Gentrification is the process of redeveloping an area or neighborhood through substantial renovation that includes rebuilding homes and businesses, which often leads to an influx of more affluent residents. Gentrification can also increase property values, which unfortunately leads to the displacement of current inhabitants in the process. Gentrification tends to change the overall character of an area, which is why it’s commonly debated in politics and urban planning. As explained by Million Acres, neighborhoods in popular cities like New York, Denver, Seattle, New Orleans, Washington D.C., or Portland, Oregon, have undergone complete transformations over the past few decades. The result has been more affluent, higher-income earners moving into neighborhoods once known for high levels of poverty, and where a majority of residents were minorities.

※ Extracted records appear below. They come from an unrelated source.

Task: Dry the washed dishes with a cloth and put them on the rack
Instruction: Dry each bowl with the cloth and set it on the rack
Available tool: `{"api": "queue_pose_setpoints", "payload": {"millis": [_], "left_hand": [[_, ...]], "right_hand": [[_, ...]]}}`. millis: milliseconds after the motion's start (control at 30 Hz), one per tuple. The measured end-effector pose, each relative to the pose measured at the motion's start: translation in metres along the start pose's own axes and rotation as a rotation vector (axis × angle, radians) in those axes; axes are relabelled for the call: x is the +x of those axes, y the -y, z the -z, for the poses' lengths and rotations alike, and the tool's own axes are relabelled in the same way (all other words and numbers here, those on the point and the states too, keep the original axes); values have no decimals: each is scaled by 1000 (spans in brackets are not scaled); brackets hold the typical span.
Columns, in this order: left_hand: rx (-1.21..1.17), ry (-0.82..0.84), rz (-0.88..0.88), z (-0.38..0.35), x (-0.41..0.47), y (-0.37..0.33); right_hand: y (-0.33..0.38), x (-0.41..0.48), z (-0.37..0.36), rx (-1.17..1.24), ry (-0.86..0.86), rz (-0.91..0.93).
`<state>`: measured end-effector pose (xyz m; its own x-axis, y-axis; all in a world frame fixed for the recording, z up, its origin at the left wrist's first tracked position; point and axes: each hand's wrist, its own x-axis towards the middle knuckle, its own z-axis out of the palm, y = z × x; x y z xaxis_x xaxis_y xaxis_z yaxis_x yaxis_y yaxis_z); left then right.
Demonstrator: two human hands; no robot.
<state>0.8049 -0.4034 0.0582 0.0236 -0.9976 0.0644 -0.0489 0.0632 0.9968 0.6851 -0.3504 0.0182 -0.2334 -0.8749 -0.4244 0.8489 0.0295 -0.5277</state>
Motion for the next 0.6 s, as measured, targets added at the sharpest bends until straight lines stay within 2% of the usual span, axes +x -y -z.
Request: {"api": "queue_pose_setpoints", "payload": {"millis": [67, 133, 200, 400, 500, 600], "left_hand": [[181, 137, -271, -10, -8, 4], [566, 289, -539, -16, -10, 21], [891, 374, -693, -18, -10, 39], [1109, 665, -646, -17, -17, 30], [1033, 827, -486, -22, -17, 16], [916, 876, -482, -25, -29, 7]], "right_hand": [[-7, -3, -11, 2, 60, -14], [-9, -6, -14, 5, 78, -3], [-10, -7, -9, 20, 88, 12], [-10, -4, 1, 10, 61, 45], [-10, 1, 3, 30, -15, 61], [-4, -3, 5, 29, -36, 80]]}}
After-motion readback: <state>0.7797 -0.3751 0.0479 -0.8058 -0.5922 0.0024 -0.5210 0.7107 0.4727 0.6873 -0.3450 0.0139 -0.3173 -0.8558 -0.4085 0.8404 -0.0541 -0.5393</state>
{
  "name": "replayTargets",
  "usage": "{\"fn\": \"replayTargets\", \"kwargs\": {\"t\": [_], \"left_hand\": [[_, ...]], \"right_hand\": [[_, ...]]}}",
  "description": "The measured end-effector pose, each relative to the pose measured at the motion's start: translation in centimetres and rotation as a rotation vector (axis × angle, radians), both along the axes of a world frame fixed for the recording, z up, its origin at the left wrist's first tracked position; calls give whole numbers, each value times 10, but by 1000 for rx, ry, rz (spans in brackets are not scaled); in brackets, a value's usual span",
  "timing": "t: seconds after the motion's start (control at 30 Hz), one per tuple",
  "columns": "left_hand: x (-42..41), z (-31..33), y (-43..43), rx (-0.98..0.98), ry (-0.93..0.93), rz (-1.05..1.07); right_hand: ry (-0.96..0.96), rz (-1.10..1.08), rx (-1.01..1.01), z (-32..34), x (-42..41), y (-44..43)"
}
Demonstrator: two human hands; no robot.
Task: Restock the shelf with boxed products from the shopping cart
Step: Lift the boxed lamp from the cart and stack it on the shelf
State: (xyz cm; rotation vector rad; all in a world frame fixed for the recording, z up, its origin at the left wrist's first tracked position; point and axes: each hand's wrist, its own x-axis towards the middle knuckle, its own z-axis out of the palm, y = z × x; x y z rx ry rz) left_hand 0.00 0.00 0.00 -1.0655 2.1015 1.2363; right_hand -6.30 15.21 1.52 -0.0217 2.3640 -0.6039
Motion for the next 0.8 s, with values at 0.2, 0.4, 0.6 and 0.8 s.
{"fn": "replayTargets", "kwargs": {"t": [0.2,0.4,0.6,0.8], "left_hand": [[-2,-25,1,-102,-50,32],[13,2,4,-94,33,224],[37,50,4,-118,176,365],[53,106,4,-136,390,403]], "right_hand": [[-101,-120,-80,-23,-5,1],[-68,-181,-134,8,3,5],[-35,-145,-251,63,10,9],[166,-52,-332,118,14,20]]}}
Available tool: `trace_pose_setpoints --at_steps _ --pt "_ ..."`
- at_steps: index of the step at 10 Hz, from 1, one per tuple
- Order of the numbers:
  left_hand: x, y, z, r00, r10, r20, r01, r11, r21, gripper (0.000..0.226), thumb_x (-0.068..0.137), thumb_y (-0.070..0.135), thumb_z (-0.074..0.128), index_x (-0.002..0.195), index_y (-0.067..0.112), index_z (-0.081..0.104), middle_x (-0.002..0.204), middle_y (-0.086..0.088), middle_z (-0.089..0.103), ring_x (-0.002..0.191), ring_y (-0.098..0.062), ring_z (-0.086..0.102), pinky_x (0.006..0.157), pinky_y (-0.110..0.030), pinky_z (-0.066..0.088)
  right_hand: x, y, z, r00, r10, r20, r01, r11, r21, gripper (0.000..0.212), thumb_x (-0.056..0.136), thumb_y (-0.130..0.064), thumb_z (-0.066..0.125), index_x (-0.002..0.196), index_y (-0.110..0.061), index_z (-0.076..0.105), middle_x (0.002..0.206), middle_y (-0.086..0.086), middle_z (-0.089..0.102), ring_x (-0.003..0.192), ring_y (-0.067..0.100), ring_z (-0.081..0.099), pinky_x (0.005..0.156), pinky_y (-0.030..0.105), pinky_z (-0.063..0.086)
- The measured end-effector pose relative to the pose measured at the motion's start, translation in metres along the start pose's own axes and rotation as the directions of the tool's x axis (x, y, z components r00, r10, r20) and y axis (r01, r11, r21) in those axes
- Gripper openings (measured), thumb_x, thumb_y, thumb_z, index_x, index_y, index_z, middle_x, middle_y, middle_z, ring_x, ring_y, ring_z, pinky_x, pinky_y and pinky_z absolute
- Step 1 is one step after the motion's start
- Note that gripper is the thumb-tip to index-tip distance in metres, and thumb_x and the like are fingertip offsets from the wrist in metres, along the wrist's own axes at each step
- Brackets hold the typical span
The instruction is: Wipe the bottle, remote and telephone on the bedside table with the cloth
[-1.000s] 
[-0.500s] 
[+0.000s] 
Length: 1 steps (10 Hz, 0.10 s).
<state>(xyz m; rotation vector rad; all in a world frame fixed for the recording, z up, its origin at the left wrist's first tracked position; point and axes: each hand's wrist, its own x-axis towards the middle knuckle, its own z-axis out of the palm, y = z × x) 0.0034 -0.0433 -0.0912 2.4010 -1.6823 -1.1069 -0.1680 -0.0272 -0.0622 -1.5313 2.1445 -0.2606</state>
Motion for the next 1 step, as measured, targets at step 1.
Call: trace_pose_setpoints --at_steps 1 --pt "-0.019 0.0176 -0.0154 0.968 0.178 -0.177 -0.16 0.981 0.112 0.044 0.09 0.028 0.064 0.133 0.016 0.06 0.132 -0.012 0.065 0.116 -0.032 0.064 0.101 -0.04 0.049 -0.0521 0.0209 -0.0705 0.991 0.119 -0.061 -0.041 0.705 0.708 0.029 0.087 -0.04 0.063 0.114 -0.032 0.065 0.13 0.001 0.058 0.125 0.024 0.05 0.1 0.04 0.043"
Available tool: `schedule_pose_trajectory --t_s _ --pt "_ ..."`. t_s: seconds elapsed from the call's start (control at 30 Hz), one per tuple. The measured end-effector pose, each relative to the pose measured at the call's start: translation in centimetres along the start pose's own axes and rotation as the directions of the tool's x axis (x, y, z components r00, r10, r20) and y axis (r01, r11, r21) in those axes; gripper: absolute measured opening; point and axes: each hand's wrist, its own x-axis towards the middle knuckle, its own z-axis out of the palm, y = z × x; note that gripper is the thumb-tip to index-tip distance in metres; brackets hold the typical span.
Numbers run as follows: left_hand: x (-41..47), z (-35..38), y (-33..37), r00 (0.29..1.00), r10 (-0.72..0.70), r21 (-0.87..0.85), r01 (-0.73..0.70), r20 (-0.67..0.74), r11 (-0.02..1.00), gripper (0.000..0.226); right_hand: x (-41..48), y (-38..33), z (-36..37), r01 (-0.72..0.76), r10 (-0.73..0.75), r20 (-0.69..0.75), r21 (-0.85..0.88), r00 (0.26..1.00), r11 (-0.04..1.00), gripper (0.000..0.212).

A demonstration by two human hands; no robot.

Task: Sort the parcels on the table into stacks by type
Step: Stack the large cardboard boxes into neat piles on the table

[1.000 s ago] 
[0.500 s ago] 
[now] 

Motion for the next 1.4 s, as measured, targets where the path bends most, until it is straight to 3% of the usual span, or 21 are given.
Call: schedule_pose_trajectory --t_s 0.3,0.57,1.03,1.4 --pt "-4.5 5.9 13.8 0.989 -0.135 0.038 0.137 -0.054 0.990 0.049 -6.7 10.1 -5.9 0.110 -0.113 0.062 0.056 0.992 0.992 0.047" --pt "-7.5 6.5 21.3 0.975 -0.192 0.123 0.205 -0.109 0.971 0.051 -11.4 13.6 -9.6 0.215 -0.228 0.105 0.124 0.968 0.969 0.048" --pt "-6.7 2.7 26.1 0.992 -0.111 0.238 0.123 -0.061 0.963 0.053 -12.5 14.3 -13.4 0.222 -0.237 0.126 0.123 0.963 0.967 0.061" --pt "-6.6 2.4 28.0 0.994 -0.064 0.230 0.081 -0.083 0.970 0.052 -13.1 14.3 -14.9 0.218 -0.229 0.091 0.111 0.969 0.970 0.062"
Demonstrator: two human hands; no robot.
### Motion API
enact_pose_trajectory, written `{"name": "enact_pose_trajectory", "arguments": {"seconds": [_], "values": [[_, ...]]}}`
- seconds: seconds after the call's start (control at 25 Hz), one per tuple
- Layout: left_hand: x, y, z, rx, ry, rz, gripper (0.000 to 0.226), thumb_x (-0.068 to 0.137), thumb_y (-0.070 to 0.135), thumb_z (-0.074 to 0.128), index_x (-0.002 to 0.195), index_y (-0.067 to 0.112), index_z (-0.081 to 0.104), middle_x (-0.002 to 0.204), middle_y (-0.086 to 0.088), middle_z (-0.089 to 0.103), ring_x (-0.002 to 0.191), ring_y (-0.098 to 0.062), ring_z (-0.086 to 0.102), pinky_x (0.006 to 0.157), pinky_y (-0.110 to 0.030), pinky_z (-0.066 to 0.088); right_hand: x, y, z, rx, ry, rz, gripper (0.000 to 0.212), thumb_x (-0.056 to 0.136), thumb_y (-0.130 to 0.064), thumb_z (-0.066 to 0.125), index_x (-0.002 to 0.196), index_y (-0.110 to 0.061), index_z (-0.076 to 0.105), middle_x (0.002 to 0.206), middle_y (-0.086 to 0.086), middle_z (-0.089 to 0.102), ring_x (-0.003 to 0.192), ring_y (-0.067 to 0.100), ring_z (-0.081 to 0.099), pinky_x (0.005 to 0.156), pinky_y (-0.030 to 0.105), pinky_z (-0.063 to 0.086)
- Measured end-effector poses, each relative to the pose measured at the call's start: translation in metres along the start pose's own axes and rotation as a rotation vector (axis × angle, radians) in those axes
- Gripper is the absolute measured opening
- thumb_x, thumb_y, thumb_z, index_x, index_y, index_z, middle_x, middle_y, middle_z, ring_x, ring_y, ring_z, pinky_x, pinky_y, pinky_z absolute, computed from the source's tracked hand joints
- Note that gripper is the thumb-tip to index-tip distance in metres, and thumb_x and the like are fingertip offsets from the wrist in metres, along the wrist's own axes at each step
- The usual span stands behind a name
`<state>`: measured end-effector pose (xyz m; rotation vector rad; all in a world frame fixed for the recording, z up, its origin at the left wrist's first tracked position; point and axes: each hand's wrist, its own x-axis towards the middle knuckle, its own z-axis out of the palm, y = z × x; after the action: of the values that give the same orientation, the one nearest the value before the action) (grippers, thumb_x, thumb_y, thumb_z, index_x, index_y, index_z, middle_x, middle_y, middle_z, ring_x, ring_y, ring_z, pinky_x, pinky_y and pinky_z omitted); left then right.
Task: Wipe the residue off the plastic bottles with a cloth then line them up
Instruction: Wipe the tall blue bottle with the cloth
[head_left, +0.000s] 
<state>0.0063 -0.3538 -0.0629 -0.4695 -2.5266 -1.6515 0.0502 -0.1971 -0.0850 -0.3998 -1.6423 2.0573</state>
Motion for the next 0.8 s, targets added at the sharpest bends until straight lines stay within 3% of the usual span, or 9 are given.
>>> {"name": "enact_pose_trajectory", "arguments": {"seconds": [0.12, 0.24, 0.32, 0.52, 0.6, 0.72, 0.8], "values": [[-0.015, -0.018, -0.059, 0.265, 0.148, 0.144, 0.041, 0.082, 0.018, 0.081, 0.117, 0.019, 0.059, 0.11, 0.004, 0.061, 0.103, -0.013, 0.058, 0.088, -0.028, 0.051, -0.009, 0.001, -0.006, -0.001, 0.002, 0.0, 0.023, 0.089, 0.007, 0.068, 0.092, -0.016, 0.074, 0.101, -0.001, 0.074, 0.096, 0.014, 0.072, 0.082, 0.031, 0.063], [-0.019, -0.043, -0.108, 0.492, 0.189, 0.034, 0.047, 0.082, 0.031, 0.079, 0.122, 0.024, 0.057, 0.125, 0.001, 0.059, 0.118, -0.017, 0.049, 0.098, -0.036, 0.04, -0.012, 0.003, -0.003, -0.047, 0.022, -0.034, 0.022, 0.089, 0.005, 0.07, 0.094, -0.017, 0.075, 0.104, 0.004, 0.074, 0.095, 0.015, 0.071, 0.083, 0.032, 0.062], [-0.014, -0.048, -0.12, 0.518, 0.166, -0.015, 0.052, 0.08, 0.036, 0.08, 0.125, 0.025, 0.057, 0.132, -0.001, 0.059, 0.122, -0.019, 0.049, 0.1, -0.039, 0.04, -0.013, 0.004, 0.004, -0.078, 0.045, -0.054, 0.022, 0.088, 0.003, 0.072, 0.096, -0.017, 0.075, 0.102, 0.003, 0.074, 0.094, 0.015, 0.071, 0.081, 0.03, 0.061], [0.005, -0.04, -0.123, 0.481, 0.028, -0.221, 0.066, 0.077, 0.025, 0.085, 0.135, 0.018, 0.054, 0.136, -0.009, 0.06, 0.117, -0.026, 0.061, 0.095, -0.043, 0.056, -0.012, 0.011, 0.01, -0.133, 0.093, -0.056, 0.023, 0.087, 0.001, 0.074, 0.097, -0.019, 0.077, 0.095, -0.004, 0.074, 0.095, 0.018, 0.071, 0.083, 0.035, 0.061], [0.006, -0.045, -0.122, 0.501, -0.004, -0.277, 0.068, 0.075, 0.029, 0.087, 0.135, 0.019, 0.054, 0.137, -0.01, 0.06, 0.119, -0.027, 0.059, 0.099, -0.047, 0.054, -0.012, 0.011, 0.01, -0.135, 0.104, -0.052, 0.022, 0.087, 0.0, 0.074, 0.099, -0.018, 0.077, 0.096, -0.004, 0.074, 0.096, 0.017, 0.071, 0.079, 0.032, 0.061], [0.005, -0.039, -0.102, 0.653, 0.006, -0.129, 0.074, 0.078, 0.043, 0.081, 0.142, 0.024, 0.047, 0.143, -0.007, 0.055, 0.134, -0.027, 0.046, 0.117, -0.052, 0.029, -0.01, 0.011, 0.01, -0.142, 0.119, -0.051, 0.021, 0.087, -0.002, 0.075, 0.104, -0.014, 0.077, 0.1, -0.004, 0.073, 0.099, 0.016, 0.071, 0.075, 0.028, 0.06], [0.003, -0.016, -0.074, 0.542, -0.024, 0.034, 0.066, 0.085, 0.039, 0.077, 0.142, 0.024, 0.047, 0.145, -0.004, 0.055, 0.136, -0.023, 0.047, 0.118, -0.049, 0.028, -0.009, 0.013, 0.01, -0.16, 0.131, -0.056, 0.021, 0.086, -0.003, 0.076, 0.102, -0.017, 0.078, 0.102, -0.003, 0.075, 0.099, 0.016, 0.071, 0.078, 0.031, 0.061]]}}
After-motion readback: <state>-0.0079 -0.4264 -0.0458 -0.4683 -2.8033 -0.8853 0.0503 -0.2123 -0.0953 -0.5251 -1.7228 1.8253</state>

Benefits of gentrification
There are obvious reasons why gentrification can be beneficial. In theory, the process takes a neighborhood with low property values, vacant properties, and higher crime and significantly improves it. As explained by AMI House Builders, gentrification has been credited to saving struggling cities through commercial development, improved economic opportunity, increased property values, improved infrastructure, and lower crime rates. Furthermore, municipalities rely largely on property taxes to pay for public services such as utilities, roads, schools, police stations, and fire departments. The higher the property values, the more the city can collect, which ultimately benefits residents in that area.
The Negative Side of Gentrification
Gentrification can lead to the loss of affordable housing, which disproportionately may displace long-term residents, who typically are minorities, by directly or indirectly creating an environment that is no longer affordable or accessible for them. While some residents are able to stay in the newly gentrified neighborhoods and surely benefit from the increase in funding, resources, and amenities in the area, a negative aspect of gentrification is the reality that many are displaced. Additionally, according to a 2017 study by Georgetown Law, gentrification usually leads to negative impacts such as forced displacement, a fostering of discriminatory behavior by people in power, and a focus on spaces that exclude low-income individuals and people of color.
The Georgetown Law study also continues to explain that with an increase in the prices of buildings, the gap between the price of the building and the income that the landlord gets from renting the building grows bigger. Therefore, allowing landlords to increase rent prices, and forcing out the low-income residents. Since investors can earn more money from selling buildings, real estate owners may have less incentive to hold onto a property and improve the condition of the buildings. The real estate owner can then sell the buildings at higher prices. This cycle of rising building prices primarily benefits large and well-financed investors.
Finding a middle ground between the needs of a community, its residents and the businesses is challenging but a worthy endeavor. Cities must figure out how to balance the need to revitalize a community while taking into consideration the needs of everyone. Finding ways to accommodate both existing residents with a new influx of people can lead to an environment where all interests are served. Some cities are requiring affordable housing to be incorporated into new projects.
In this article, we explored both the positive and negative aspects of gentrification as it relates to real estate markets and displacement, and what investors and government officials should consider when looking to gentrify an area. Gentrification might seem like the perfect solution when redeveloping neglected parts of cities, but investors and urban planners must also consider the potential harm gentrification can cause to displaced residents that are most often minorities. The CBC team strives to present educational and informative topics to our readers, so you can better navigate challenging topics, such as gentrification.